Читаем День восьмой полностью

— Ведь мы теперь — свергнутые божества. Догнивающие обломки былого величия. Знаете, мистер Толланд, это ужасно — лишиться своей божественной сущности, поистине ужасно! Больше нам ничего не осталось, как только искать забвения в жалких земных утехах. Сатурны без мудрости, как мой отец, Аполлоны без лучезарности, как мои братья. Вот мы и превращаемся в деспотов и смутьянов. Или полубезумных чудачек вроде миссис Уикершем.

— Доктор Маккензи, а что дурного в этих… этих «Свивательницах гнезд»?

— Что дурного? Да хотя бы то, что все их мужчины — мужья, сыновья, даже отцы — всегда остаются для них только детьми. Такая Гера или Юнона произведет на свет несколько ребятишек и думает, что уже все постигла. Нашла разгадку всех тайн бытия. У них одна цель — ублажать. Как сами они это называют — «устраивать счастье ближних». Они стараются отучить своих мужчин видеть, слышать и думать. Бойтесь слова «счастье», если его произносит Гера: в ее устах это означает сонную одурь.

Ему вдруг сдавило голову нестерпимым приступом боли. Он встал, чтобы пожелать хозяину покойной ночи.

— Доктор Маккензи, но вы сами… вы же не верите в то, что вы говорили?

— Понятно, не верю. Знаете, мистер Толланд, у нас в Эдинбурге есть клуб философов. За обедом там много говорится о том, во что верили и верят другие; но, если вдруг кто из членов употребит этот глагол в первом или втором лице настоящего времени, с него полагается штраф. Он должен опустить шиллинг в череп, стоящий на каминной полке. Это быстро избавляет от такой привычки.


Время бежало, как того и хотелось Эшли, бежало быстро.

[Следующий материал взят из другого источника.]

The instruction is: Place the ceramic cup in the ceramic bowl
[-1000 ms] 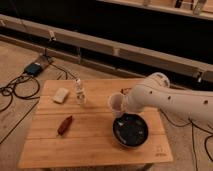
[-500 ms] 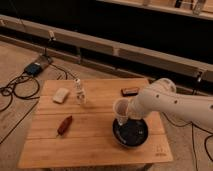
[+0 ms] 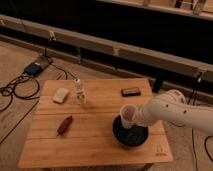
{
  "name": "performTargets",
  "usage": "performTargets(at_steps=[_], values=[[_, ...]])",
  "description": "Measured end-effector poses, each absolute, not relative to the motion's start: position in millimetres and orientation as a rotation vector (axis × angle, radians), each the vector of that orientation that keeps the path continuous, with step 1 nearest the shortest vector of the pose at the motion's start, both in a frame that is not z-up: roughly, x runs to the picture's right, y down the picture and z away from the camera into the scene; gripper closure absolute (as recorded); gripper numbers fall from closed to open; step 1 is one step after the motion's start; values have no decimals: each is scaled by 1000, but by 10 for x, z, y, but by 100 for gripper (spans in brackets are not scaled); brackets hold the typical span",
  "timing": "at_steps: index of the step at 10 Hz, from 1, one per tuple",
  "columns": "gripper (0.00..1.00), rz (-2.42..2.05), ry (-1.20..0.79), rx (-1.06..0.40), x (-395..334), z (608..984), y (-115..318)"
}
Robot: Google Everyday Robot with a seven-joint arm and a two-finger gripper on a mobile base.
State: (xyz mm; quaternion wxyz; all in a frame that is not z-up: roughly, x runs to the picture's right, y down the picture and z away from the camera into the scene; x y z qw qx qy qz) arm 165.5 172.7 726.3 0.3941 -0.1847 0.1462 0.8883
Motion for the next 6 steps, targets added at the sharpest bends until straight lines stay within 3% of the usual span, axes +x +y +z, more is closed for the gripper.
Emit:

В компании Киннэрди был заведен порядок, согласно которому каждый из инженеров, восемь месяцев проработав на высокогорном руднике, получал месяц отпуска, чтобы дать передышку сердцу и легким. Накануне отъезда в первый свой отпуск Эшли простился с товарищами по работе. Его напутствовали сердечней, чем он ожидал. Таково уж свойство многих людей — становиться любезными в час расставания. Публично прощаться в поселке он не собирался, но на улице его поджидала целая делегация из закутанных чуть не до глаз горняков-индейцев. Они принесли ему скромных гостинцев на дорогу. Они целовали его руки.

Он зашел попрощаться к доктору Маккензи.

— Хорошо бы вам поселиться в отеле «Фонда». Погодите минутку. Я вам напишу рекомендательное письмо к миссис Уикершем.

— Спасибо, доктор, но я еду в Сантьяго. В Манантьялес поеду в следующий раз.

Когда Эшли уже был на пороге, управляющий его окликнул:

— Послушайте, Толланд, что я вам посоветую: возвращайтесь сюда не один.

— Как это не один, сэр?

— Привезите себе «горную женку». Ну, вы понимаете, что я хочу сказать. Компания ничего против не имеет, даже идет навстречу.

Доктор Маккензи был от природы бестактен. Их дружба давно уже ослабевала, сейчас он ее окончательно добил. Есть стороны жизни, о которых мужчине старше двадцати пяти лет советов не дают — даже по его просьбе, а без просьбы тем более, — и доктор Маккензи это знал.

Многие инженеры рудника, так же как доктор ван Домелен, держали «туземных» наложниц в одном из горняцких поселков. Сами они к ним не ходили; в отпуск их с собой не брали; детей своих видели редко. Принято было делать вид, будто всего этого попросту нет.

На сей раз бестактность, совершенная управляющим, была особенно грубой. Эшли всегда думал о себе прежде всего как о семьянине. Но в силу причин, от него не зависевших, именно тут он оказался несостоятельным. Он не знал, защищена ли Беата от оскорблений. Сыты ли все его домашние. Есть ли у детей на зиму теплая одежда. Он откладывал деньги; он твердо верил, что через семь лет вновь увидит жену и детей. А пока что он мог лишь одно, и пусть это было нелепо, но шло от сердца, — хранить верность жене. Мысленно он называл это «подпирать стены дома».